Without the pictures, set down everything in the listing exactly.
☆ ☆ ☆ ☆ ☆
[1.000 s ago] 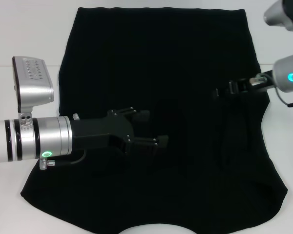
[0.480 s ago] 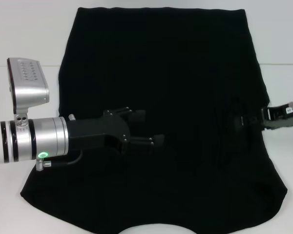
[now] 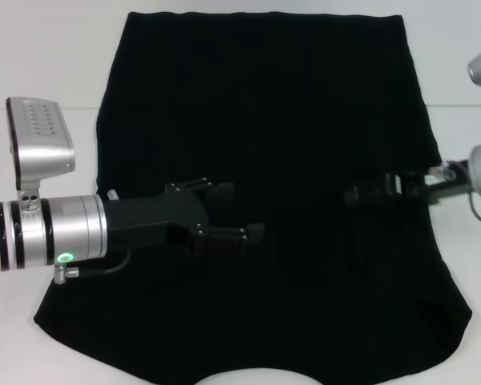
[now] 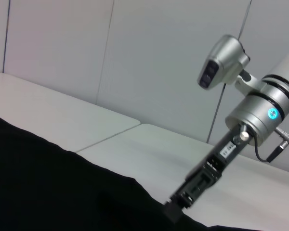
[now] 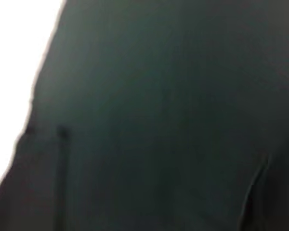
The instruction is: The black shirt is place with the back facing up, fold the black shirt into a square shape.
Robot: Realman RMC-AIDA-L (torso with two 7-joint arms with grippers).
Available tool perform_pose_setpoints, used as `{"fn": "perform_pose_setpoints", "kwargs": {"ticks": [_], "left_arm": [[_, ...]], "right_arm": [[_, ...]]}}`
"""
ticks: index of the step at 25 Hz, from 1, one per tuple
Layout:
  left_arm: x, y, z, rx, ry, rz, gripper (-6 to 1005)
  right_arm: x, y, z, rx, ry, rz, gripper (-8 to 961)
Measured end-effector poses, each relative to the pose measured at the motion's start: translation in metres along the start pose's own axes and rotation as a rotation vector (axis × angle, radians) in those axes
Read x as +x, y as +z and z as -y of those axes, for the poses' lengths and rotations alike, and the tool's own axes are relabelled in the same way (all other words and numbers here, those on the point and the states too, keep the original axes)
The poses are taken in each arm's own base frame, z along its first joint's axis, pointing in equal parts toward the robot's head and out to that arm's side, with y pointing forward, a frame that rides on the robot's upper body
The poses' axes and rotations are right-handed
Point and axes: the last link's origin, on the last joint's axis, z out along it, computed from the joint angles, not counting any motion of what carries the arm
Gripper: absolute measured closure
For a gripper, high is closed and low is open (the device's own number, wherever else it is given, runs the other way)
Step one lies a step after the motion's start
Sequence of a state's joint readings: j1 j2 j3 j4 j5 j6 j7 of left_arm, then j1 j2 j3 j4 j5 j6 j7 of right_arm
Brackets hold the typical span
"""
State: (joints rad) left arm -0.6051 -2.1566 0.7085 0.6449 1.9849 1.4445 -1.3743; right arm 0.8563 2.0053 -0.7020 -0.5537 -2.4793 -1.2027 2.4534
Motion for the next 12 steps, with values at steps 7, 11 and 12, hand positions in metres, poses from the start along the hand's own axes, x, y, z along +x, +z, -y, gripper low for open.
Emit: {"fn": "perform_pose_setpoints", "kwargs": {"ticks": [7,11,12], "left_arm": [[-0.004,-0.007,0.001,0.021,-0.014,-0.011,51],[-0.008,-0.014,0.001,0.035,-0.02,-0.01,51],[-0.01,-0.017,0.001,0.038,-0.021,-0.008,51]], "right_arm": [[-0.013,0.0,-0.028,-0.167,-0.024,0.077,218],[-0.013,-0.004,-0.025,-0.172,-0.041,0.089,220],[-0.012,-0.006,-0.022,-0.173,-0.052,0.101,219]]}}
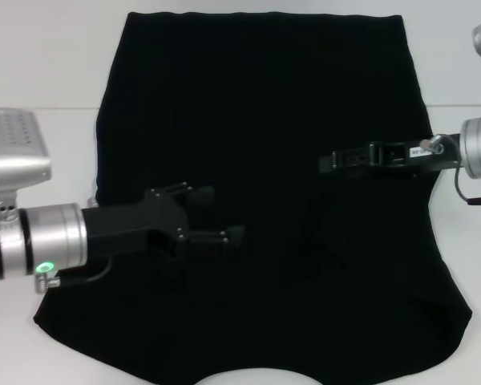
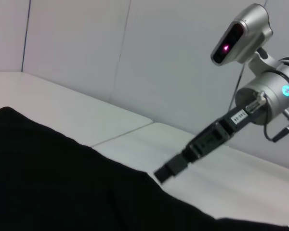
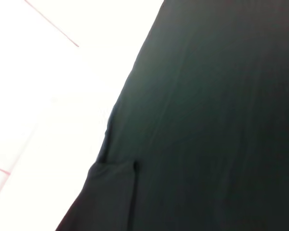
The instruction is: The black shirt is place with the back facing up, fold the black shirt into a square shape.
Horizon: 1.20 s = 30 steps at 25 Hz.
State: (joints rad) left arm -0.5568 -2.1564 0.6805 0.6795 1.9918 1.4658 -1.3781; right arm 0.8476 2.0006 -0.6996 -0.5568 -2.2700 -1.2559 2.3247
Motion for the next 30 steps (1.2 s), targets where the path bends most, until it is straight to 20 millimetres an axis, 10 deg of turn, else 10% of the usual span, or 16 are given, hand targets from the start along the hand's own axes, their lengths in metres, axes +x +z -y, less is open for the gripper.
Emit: {"fn": "perform_pose_setpoints", "kwargs": {"ticks": [11,30], "left_arm": [[-0.025,-0.069,-0.011,0.048,-0.121,-0.011,51],[-0.074,-0.152,-0.006,0.341,-0.425,0.165,51]], "right_arm": [[0.031,-0.012,0.005,-0.152,-0.224,0.195,213],[0.05,0.002,-0.033,-0.314,-0.598,0.006,219]]}}
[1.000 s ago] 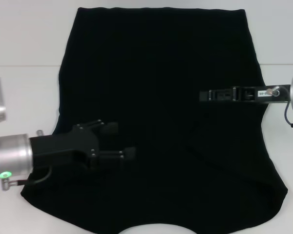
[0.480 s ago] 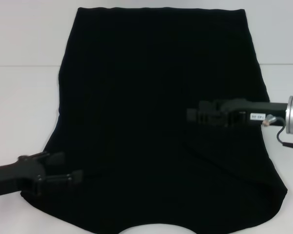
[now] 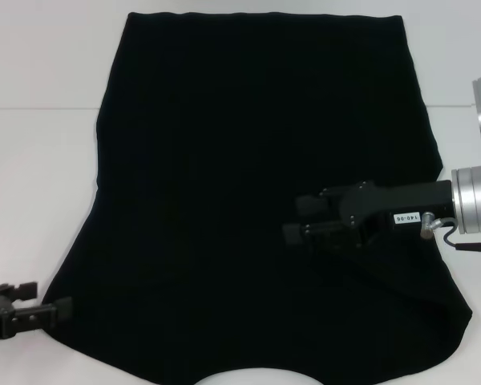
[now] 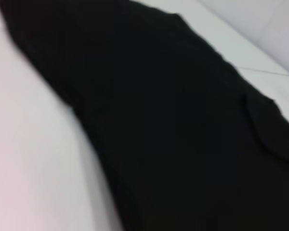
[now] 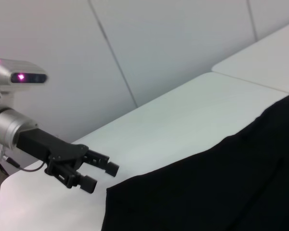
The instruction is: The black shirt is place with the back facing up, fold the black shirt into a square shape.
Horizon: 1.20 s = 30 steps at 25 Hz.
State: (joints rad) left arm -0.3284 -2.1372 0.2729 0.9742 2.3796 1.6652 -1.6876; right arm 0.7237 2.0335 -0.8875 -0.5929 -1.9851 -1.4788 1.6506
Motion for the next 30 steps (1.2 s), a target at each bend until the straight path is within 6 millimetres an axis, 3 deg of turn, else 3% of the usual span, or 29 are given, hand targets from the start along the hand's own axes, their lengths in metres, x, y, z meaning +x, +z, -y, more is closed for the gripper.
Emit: {"fn": "perform_pose_setpoints", "kwargs": {"ticks": [6,15,30], "left_arm": [[-0.008,-0.003,0.01,0.067,-0.038,0.027,50],[-0.008,0.007,0.005,0.018,-0.029,0.086,51],[0.005,0.025,-0.001,-0.019,0.026,0.12,179]], "right_arm": [[-0.006,-0.002,0.003,0.013,-0.005,0.008,220],[-0.008,-0.005,0.005,0.018,0.003,0.019,220],[-0.009,-0.007,0.006,0.023,0.009,0.035,219]]}}
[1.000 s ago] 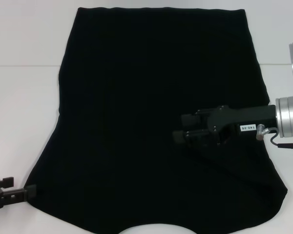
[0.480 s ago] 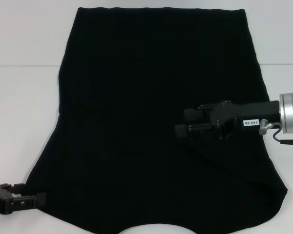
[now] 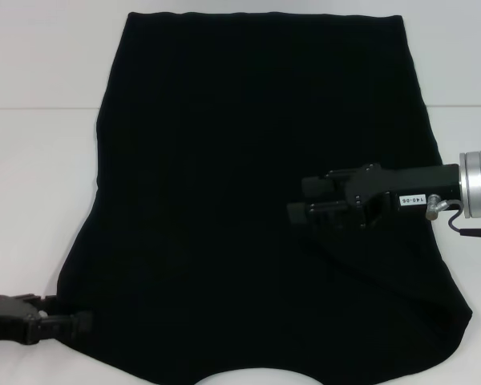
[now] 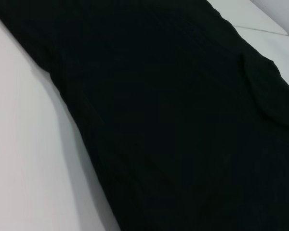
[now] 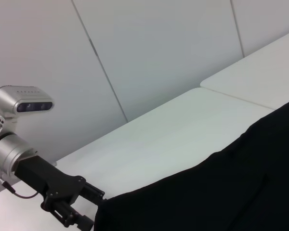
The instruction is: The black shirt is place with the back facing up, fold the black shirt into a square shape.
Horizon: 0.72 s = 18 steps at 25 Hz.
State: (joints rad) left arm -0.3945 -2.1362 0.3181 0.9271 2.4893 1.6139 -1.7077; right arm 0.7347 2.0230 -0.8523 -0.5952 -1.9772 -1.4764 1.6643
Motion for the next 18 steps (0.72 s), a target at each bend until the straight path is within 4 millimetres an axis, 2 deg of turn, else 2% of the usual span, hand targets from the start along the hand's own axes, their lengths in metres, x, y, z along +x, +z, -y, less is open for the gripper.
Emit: {"fn": "perform_pose_setpoints", "kwargs": {"ticks": [4,10,15,18], "left_arm": [[0.003,0.0018,0.0012,0.003,0.004,0.004,213],[0.0047,0.0025,0.0029,0.017,-0.003,0.015,411],[0.0048,0.0014,0.0039,0.024,-0.005,0.023,653],[0.0055,0.0008,0.0044,0.028,-0.003,0.023,714]], "right_arm": [[-0.0009,-0.0011,0.0,-0.001,0.003,0.01,219],[0.0001,-0.0033,-0.0005,-0.004,0.011,0.02,220],[0.0008,-0.0047,-0.0007,-0.006,0.015,0.024,220],[0.0012,-0.0052,-0.0005,-0.005,0.02,0.024,220]]}}
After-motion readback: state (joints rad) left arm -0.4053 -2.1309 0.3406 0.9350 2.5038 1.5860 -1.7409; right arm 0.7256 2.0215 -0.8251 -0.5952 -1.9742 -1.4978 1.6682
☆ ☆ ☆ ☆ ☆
* Response box
[1.000 s ago] 
[0.480 s ago] 
[now] 
[now] 
[now] 
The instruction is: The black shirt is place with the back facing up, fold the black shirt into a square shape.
Robot: Realman RMC-AIDA-L (torso with two 7-joint arms with grippers).
Available tool perform_pose_setpoints, used as `{"fn": "perform_pose_setpoints", "kwargs": {"ticks": [_], "left_arm": [[_, ...]], "right_arm": [[_, ...]]}}`
"""
ticks: index of the step at 25 Hz, from 1, one per tuple
Layout:
  left_arm: x, y, z, rx, ry, rz, gripper (-6 to 1005)
  right_arm: x, y, z, rx, ry, rz, gripper (-8 to 961)
Measured end-effector poses, each relative to the pose measured at the motion's start: translation in metres along the start pose's own axes and rotation as a rotation vector (axis × angle, radians) in those axes
Read x as +x, y as +z and z as -y of those axes, for the poses' lengths and rotations alike, and the tool's own axes are relabelled in the same way (all other words and numbers here, those on the point and the states too, keep the original axes)
The poses are taken in each arm's own base frame, z along its first joint's axis, pointing in equal parts toward the robot's head and out to that arm's side, with y pointing forward, a frame that rides on the robot's upper body
The poses' axes and rotations are right-handed
Point and axes: the last link's origin, on the last joint's axis, z out along it, computed from the joint angles, not counting any motion of what carries the arm
Gripper: absolute measured closure
For a gripper, high is closed and low is open (the device's own number, wherever else it is given, runs the other way)
Step one lies a step after the motion's start
Sequence of a state's joint readings: j1 j2 j3 j4 j5 j6 j7 of left_arm, then j1 j2 j3 j4 j5 j6 j7 of right_arm
Brackets hold the typical span
"""
State: (joints rad) left arm -0.6051 -2.1566 0.7085 0.6449 1.9849 1.4445 -1.3743; right arm 0.8563 2.0053 -0.7020 -0.5537 -2.4793 -1.2027 2.4534
Motion for the next 12 steps, with values at steps 7, 11 and 12, hand positions in metres, poses from the start along the hand's own axes, x, y, z along +x, +z, -y, gripper low for open.
Emit: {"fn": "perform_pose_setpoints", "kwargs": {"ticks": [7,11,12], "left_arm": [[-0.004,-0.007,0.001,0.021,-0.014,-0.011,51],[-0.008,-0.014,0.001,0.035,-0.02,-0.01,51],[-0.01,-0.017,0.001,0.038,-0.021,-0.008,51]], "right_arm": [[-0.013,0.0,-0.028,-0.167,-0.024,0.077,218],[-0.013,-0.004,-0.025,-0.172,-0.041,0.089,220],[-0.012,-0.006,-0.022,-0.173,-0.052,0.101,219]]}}
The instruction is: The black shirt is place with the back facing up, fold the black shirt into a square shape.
Horizon: 1.20 s = 30 steps at 25 Hz.
State: (joints rad) left arm -0.5568 -2.1564 0.6805 0.6795 1.9918 1.4658 -1.3781; right arm 0.8476 2.0006 -0.6996 -0.5568 -2.2700 -1.2559 2.3247
Motion for the next 30 steps (1.2 s), targets where the path bends most, until it is straight to 20 millimetres an axis, 10 deg of turn, else 10% of the usual span, or 16 are given, hand targets from the start along the hand's own axes, their lengths in metres, axes +x +z -y, less is open for the gripper.
Emit: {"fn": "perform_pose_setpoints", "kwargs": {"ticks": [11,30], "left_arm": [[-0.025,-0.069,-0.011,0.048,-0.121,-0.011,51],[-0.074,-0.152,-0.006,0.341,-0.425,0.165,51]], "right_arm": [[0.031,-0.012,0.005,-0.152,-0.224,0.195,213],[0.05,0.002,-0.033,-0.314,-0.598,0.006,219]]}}
[1.000 s ago] 
[0.480 s ago] 
[now] 
[now] 
[now] 
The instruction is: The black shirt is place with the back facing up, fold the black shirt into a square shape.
Horizon: 1.20 s = 30 steps at 25 Hz.
State: (joints rad) left arm -0.3284 -2.1372 0.2729 0.9742 2.3796 1.6652 -1.6876; right arm 0.7237 2.0335 -0.8875 -0.5929 -1.9851 -1.4788 1.6506
Motion for the next 30 steps (1.2 s), a target at each bend until the straight path is within 6 millimetres an axis, 3 deg of turn, else 3% of the usual span, or 29 are given, hand targets from the start along the hand's own axes, their lengths in metres, x, y, z meaning +x, +z, -y, more is closed for the gripper.
Emit: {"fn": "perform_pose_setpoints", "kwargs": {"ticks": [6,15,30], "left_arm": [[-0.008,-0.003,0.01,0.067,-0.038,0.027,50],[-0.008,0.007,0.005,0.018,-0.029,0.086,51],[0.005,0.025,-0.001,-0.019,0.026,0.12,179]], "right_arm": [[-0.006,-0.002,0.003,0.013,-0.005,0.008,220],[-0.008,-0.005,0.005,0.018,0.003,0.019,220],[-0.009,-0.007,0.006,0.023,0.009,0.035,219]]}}
[1.000 s ago] 
[0.480 s ago] 
[now] 
[now] 
[now] 
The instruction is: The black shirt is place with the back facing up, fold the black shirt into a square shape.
Horizon: 0.72 s = 18 steps at 25 Hz.
State: (joints rad) left arm -0.3945 -2.1362 0.3181 0.9271 2.4893 1.6139 -1.7077; right arm 0.7347 2.0230 -0.8523 -0.5952 -1.9772 -1.4764 1.6643
Motion for the next 18 steps (0.72 s), a target at each bend until the straight path is within 4 millimetres an axis, 2 deg of turn, else 2% of the usual span, hand targets from the start along the hand's own axes, their lengths in metres, x, y, z along +x, +z, -y, less is open for the gripper.
Emit: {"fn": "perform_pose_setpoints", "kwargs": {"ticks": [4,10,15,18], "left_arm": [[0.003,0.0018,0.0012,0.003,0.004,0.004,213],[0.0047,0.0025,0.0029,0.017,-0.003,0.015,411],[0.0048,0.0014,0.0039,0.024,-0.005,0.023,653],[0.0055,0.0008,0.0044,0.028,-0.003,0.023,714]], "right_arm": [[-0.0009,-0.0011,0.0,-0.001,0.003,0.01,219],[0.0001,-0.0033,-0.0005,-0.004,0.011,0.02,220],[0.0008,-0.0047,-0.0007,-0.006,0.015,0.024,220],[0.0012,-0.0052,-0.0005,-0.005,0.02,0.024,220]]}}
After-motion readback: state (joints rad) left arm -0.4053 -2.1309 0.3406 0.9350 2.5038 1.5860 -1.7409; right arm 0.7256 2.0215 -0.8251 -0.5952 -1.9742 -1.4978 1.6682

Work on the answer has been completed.